Aug. 14, 2000 -- No. 412

New study finds 18 football players died in 1999 season, eight paralyzed

UNC News Services

CHAPEL HILL -- Six high school football players died from injuries suffered on the playing field in 1999, according to a new University of North Carolina at Chapel Hill study.

Another 12 young men -- including 11 high school players and one playing in a sandlot game -- also died, but their deaths came from heart failure and other conditions tied to exertion, not football directly.

"All six direct fatalities resulted from injuries to the brain," said Dr. Frederick Mueller, professor and chair of exercise and sport science at UNC-CH. "We found two heatstroke deaths in 1999 and 13 over the past five years. These deaths make no sense since proper precautions probably would have prevented them."

As chairman of the American Football Coaches' Committee on Football Injuries, Mueller directs the National Center for Catastrophic Sports Injuries, based at UNC-CH. Each year, the center produces reports on deaths and severe injuries from amateur and professional sports.

Reports are based partly on newspaper stories from around the United States, along with information from the National Collegiate Athletic Association, the National Federation of State High School Associations and about 150 volunteers who monitor sports accidents.

Seven high school boys and one college player were paralyzed last year, Mueller said. For the first time, a girl playing school football was paralyzed, but officials at O.L. Slaton Junior High in Lubbock, Texas, said she has mostly recovered from the injury. The boy who tackled her was 40 pounds heavier than she was.

Last year, 708 U.S. girls played football on boys’ school teams, the UNC-CH professor said.

"Coaches need to remind players to keep the head out of football," Mueller said. "No player should make first contact with his head when blocking and tackling."

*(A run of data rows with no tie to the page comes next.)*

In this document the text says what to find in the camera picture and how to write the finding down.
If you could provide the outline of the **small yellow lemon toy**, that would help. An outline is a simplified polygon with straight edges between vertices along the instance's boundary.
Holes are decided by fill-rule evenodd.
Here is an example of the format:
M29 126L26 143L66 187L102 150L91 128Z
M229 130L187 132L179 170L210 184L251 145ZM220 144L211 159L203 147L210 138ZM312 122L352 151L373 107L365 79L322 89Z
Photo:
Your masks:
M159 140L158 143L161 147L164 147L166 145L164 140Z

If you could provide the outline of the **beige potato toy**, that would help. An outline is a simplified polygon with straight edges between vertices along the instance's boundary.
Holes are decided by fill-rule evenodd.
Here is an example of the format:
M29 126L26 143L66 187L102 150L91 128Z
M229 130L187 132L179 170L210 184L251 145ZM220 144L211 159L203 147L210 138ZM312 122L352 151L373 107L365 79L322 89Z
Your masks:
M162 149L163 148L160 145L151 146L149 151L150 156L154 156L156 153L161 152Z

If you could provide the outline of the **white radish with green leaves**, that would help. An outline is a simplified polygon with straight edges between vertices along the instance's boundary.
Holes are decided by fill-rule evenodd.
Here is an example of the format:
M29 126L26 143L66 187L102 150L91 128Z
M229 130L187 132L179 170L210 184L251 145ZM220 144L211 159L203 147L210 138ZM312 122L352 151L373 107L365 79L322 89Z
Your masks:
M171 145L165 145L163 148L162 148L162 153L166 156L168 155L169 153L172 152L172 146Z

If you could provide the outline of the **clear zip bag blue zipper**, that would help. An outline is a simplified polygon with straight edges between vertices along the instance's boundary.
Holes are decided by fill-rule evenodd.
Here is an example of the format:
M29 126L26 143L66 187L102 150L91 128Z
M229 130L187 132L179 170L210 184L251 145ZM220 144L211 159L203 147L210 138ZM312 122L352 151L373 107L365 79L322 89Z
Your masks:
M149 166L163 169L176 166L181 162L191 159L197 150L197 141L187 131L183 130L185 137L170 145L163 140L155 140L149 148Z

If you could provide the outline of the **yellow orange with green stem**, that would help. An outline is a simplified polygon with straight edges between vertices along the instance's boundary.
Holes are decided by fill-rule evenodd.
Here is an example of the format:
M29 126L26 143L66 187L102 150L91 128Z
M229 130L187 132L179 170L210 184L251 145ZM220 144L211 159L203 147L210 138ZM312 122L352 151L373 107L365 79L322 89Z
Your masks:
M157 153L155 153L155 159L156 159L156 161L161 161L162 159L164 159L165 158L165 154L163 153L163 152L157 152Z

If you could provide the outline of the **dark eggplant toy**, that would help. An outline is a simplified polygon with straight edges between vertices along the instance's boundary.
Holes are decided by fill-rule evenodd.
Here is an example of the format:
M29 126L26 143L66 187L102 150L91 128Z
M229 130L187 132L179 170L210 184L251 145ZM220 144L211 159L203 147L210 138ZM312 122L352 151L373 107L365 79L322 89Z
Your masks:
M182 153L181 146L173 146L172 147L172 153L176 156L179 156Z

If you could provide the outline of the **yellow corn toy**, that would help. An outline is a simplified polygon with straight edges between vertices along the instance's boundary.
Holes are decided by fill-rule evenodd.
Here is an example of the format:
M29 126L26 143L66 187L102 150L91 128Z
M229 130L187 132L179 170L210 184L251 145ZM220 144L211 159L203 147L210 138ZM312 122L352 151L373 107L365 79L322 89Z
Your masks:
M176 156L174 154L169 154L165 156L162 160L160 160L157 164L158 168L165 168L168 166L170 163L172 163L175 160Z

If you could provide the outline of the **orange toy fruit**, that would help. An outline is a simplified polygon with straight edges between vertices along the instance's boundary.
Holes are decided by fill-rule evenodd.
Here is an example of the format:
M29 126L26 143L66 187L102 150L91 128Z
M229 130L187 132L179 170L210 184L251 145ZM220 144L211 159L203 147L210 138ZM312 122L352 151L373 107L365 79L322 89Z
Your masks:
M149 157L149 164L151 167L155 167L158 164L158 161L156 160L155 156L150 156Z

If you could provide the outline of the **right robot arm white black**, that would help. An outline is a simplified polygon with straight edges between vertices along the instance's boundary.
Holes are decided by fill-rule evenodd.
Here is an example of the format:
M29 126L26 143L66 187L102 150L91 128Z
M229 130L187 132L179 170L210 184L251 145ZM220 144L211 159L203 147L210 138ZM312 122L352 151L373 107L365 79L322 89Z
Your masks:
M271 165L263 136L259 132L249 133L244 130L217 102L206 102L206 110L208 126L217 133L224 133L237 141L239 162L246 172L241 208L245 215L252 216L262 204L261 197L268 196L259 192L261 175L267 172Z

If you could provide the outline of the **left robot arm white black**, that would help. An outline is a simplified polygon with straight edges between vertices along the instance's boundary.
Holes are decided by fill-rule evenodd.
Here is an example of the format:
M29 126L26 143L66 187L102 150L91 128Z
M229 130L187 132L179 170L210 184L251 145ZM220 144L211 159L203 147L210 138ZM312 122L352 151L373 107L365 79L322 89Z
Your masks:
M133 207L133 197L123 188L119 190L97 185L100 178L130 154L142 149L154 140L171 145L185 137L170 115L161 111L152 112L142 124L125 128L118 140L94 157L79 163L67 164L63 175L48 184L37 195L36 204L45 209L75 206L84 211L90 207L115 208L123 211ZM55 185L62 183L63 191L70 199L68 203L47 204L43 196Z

During steamy weather, shorter practices and non-contact drills without helmets also help reduce accidents and prevent heatstroke, he said. Coaches should let players drink as much water as they want and announce regular cooling-off breaks.

Mueller attributed the drop in deaths directly caused by football to rule changes adopted in 1976 that prohibited using the head as the first point of contact during blocking and tackling. In 1968, 36 young men died after injuries in practices or games.

In 1970, eight players died from heatstroke. Before 1955, no deaths from becoming overheated were recorded among football players. Mueller said the reason may be that few schools and homes had air conditioning before then, and boys and young men likely were better able to stand high temperatures.

Parents should make sure that youngsters who want to play football have a physical examination and that their coaches teach safe playing techniques, the UNC-CH professor said. They also should ask if insurance and medical assistance are available in case of injuries.

The annual survey of football deaths and injuries began at Yale University in 1931, moved to Purdue University in 1942 and has been at UNC-Chapel Hill since 1965.

Over the past 70 years, 616 high school and 80 college players have died as a direct result of injuries suffered on the playing field.

The American Football Coaches Association, the National Collegiate Athletic Association and the National Federation of State High School Associations sponsor it.